## Your task
The records below need to be printed in full. Keep each one exact.

Data items
* * *
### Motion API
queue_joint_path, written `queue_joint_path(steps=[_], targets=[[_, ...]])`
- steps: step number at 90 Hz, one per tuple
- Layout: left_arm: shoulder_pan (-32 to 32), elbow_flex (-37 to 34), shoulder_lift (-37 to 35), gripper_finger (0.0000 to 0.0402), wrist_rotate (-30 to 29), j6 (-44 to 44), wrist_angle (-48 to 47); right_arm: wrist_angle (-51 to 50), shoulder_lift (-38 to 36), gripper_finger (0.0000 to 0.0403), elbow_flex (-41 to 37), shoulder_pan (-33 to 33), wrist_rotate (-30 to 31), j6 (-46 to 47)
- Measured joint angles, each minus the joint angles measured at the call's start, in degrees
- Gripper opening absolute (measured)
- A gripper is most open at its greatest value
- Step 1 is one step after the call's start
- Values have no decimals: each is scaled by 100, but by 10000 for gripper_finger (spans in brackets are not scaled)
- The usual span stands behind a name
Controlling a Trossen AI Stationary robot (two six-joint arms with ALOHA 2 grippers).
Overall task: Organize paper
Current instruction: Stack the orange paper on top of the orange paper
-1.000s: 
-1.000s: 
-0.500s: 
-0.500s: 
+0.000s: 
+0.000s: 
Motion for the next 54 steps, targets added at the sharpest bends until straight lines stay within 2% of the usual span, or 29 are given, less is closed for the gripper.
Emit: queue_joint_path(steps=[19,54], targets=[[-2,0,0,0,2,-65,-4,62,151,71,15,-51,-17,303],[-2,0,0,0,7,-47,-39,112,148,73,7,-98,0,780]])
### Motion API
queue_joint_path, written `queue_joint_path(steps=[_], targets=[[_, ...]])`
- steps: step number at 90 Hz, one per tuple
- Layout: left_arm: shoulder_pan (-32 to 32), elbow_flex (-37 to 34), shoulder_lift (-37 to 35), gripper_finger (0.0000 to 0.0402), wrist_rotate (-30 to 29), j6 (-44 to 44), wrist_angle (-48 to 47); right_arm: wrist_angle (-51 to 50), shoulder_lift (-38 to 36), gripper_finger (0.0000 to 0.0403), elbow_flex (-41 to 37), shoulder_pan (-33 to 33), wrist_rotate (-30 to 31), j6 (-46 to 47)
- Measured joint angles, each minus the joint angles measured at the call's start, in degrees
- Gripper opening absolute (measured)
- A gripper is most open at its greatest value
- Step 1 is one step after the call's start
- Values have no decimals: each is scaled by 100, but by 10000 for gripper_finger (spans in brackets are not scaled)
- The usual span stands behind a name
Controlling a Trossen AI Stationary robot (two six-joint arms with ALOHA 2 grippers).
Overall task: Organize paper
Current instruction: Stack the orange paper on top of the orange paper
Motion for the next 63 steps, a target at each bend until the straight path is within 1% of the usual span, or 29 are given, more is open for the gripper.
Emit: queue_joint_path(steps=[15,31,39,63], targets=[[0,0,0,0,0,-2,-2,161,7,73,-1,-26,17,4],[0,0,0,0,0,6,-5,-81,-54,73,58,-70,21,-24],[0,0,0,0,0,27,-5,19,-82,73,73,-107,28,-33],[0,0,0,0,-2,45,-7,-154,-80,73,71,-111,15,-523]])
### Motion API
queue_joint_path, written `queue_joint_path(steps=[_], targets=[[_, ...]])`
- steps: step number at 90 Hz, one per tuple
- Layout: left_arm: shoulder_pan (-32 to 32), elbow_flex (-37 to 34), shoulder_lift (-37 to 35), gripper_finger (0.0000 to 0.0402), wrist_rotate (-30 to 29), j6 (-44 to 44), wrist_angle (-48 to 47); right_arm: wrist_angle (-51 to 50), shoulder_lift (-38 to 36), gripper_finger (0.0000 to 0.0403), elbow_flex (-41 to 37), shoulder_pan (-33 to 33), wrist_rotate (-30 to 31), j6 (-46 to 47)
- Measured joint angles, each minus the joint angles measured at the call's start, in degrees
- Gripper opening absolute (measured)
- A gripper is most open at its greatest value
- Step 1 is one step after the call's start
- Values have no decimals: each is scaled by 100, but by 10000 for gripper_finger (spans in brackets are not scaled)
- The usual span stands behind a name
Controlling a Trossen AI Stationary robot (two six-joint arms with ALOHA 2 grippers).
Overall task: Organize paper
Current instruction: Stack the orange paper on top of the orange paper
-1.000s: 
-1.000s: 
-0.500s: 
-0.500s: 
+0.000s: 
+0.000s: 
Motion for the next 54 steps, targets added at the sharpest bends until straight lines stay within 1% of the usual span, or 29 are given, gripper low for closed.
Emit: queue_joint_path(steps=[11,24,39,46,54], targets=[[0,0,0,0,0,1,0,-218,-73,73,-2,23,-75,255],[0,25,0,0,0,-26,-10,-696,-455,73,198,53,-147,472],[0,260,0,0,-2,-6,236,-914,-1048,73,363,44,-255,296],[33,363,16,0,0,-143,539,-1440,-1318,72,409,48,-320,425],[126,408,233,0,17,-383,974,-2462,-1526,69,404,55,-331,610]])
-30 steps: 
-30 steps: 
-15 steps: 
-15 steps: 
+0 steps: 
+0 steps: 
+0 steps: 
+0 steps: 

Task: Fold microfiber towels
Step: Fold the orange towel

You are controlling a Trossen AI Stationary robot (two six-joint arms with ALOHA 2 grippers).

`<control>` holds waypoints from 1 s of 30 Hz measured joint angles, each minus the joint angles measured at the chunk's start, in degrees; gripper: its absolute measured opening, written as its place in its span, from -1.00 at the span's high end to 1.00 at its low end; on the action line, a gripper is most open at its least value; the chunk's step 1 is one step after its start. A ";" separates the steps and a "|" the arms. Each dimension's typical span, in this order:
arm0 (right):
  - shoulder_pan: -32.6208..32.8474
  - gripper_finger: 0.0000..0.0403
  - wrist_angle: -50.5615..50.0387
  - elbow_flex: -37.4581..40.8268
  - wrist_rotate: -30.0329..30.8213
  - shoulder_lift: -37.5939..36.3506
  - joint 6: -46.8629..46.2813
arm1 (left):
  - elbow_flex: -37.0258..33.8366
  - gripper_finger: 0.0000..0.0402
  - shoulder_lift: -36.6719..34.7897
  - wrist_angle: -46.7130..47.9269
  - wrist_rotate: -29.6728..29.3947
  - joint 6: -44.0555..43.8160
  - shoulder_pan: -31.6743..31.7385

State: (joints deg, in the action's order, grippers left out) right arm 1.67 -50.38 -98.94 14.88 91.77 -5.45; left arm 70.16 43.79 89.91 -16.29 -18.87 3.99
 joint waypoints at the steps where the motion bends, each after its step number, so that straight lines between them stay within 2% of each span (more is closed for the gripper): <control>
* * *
## Exercise answer
### Motion API
queue_joint_path, written `queue_joint_path(steps=[_], targets=[[_, ...]])`
- steps: step number at 90 Hz, one per tuple
- Layout: left_arm: shoulder_pan (-32 to 32), elbow_flex (-37 to 34), shoulder_lift (-37 to 35), gripper_finger (0.0000 to 0.0402), wrist_rotate (-30 to 29), j6 (-44 to 44), wrist_angle (-48 to 47); right_arm: wrist_angle (-51 to 50), shoulder_lift (-38 to 36), gripper_finger (0.0000 to 0.0403), elbow_flex (-41 to 37), shoulder_pan (-33 to 33), wrist_rotate (-30 to 31), j6 (-46 to 47)
- Measured joint angles, each minus the joint angles measured at the call's start, in degrees
- Gripper opening absolute (measured)
- A gripper is most open at its greatest value
- Step 1 is one step after the call's start
- Values have no decimals: each is scaled by 100, but by 10000 for gripper_finger (spans in brackets are not scaled)
- The usual span stands behind a name
Controlling a Trossen AI Stationary robot (two six-joint arms with ALOHA 2 grippers).
Overall task: Organize paper
Current instruction: Stack the orange paper on top of the orange paper
-1.000s: 
-1.000s: 
-0.500s: 
-0.500s: 
+0.000s: 
+0.000s: 
Motion for the next 54 steps, targets added at the sharpest bends until straight lines stay within 2% of the usual span, or 29 are given, less is closed for the gripper.
Emit: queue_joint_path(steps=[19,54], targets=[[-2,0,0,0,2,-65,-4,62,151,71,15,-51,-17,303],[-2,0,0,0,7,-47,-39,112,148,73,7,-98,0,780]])
### Motion API
queue_joint_path, written `queue_joint_path(steps=[_], targets=[[_, ...]])`
- steps: step number at 90 Hz, one per tuple
- Layout: left_arm: shoulder_pan (-32 to 32), elbow_flex (-37 to 34), shoulder_lift (-37 to 35), gripper_finger (0.0000 to 0.0402), wrist_rotate (-30 to 29), j6 (-44 to 44), wrist_angle (-48 to 47); right_arm: wrist_angle (-51 to 50), shoulder_lift (-38 to 36), gripper_finger (0.0000 to 0.0403), elbow_flex (-41 to 37), shoulder_pan (-33 to 33), wrist_rotate (-30 to 31), j6 (-46 to 47)
- Measured joint angles, each minus the joint angles measured at the call's start, in degrees
- Gripper opening absolute (measured)
- A gripper is most open at its greatest value
- Step 1 is one step after the call's start
- Values have no decimals: each is scaled by 100, but by 10000 for gripper_finger (spans in brackets are not scaled)
- The usual span stands behind a name
Controlling a Trossen AI Stationary robot (two six-joint arms with ALOHA 2 grippers).
Overall task: Organize paper
Current instruction: Stack the orange paper on top of the orange paper
Motion for the next 63 steps, a target at each bend until the straight path is within 1% of the usual span, or 29 are given, more is open for the gripper.
Emit: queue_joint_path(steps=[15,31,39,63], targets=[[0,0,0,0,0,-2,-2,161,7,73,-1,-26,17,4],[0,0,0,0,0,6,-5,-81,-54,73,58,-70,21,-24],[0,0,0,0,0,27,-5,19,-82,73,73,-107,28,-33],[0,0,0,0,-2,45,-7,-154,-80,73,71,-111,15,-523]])
### Motion API
queue_joint_path, written `queue_joint_path(steps=[_], targets=[[_, ...]])`
- steps: step number at 90 Hz, one per tuple
- Layout: left_arm: shoulder_pan (-32 to 32), elbow_flex (-37 to 34), shoulder_lift (-37 to 35), gripper_finger (0.0000 to 0.0402), wrist_rotate (-30 to 29), j6 (-44 to 44), wrist_angle (-48 to 47); right_arm: wrist_angle (-51 to 50), shoulder_lift (-38 to 36), gripper_finger (0.0000 to 0.0403), elbow_flex (-41 to 37), shoulder_pan (-33 to 33), wrist_rotate (-30 to 31), j6 (-46 to 47)
- Measured joint angles, each minus the joint angles measured at the call's start, in degrees
- Gripper opening absolute (measured)
- A gripper is most open at its greatest value
- Step 1 is one step after the call's start
- Values have no decimals: each is scaled by 100, but by 10000 for gripper_finger (spans in brackets are not scaled)
- The usual span stands behind a name
Controlling a Trossen AI Stationary robot (two six-joint arms with ALOHA 2 grippers).
Overall task: Organize paper
Current instruction: Stack the orange paper on top of the orange paper
-1.000s: 
-1.000s: 
-0.500s: 
-0.500s: 
+0.000s: 
+0.000s: 
Motion for the next 54 steps, targets added at the sharpest bends until straight lines stay within 1% of the usual span, or 29 are given, gripper low for closed.
Emit: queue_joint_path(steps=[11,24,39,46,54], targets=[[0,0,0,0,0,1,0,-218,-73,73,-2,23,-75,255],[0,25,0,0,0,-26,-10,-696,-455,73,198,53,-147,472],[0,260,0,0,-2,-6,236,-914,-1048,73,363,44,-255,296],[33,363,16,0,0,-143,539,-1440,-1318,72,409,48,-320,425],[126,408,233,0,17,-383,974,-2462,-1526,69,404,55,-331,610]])
-30 steps: 
-30 steps: 
-15 steps: 
-15 steps: 
+0 steps: 
+0 steps: 
+0 steps: 
+0 steps: 

Task: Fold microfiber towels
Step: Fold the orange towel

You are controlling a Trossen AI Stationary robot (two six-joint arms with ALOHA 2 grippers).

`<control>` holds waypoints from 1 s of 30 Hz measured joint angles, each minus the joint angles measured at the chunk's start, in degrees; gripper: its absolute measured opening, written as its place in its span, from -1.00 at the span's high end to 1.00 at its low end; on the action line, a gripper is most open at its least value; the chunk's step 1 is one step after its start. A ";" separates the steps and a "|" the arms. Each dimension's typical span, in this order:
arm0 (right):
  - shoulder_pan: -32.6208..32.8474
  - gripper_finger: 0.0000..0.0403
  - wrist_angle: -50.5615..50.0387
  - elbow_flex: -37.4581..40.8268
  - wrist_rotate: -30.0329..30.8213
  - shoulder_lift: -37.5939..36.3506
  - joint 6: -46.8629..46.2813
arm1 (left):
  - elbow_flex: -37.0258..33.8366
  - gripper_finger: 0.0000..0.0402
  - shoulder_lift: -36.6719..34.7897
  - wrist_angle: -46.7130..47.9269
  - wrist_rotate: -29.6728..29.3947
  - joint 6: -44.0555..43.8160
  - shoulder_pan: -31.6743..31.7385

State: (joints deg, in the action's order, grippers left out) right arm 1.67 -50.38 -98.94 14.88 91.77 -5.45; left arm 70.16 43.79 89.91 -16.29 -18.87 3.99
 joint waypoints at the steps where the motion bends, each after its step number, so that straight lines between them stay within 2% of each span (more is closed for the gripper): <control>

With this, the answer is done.